Em uma conversa com um antropólogo e ativista dos Estados Unidos, perguntei como pensar a agência de reagentes químicos cancerígenos (e virtualmente eternos) produzidos pelas refinarias as quais ele se opõe em sua militância. Entendendo acertadamente como uma questão latouriana (ou Tsingiana, ou Harrawayana), ele me respondeu que conceitos como o de Latour ou Tsing às vezes têm efeitos deletérios para uma luta política.

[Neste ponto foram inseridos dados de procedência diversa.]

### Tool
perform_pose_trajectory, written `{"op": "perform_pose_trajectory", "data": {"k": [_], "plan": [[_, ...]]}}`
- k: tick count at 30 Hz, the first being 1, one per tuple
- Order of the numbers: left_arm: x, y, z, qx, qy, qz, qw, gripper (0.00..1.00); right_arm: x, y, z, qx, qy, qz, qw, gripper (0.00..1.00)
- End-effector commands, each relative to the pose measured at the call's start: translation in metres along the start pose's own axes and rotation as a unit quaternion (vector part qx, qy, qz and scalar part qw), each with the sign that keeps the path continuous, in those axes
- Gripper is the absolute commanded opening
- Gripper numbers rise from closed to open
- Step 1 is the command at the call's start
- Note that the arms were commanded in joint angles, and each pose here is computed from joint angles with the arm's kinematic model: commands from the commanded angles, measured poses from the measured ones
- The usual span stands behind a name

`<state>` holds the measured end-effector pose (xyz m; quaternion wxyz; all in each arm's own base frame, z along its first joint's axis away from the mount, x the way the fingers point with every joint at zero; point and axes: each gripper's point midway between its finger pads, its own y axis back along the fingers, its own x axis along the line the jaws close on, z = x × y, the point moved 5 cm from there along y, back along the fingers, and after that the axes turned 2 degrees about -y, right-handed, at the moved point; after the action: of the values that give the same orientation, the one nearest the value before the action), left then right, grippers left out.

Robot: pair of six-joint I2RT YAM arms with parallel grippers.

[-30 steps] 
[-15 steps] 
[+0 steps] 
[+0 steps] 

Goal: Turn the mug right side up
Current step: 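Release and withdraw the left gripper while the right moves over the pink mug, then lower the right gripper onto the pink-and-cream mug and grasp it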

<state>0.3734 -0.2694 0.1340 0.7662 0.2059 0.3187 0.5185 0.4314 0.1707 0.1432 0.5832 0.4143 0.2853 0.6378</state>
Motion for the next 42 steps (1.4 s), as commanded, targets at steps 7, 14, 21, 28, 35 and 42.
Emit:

Isso porque ao propor a imaginação para a vida por vir das ruínas do capitalismo, Tsing acaba apagando a luta presente, concreta, daqueles que são diretamente afetados pelo cataclisma em curso. O futuro passa a ser um fetiche e um motivo de resignação, afinal, microplásticos e restos radioativos não apenas estão aqui até o fim da civilização, como continuam sendo produzidos, inclusive com a justificativa de mitigar a emissão de gás carbônico. Que o capitalismo irá acabar, isso não há dúvidas. O que importa é se ele morrerá de barriga cheia, com seus sujeitos resignados e contemplativos sobre o futuro que resta, ou estrangulado, com mundos de alianças a serem costuradas.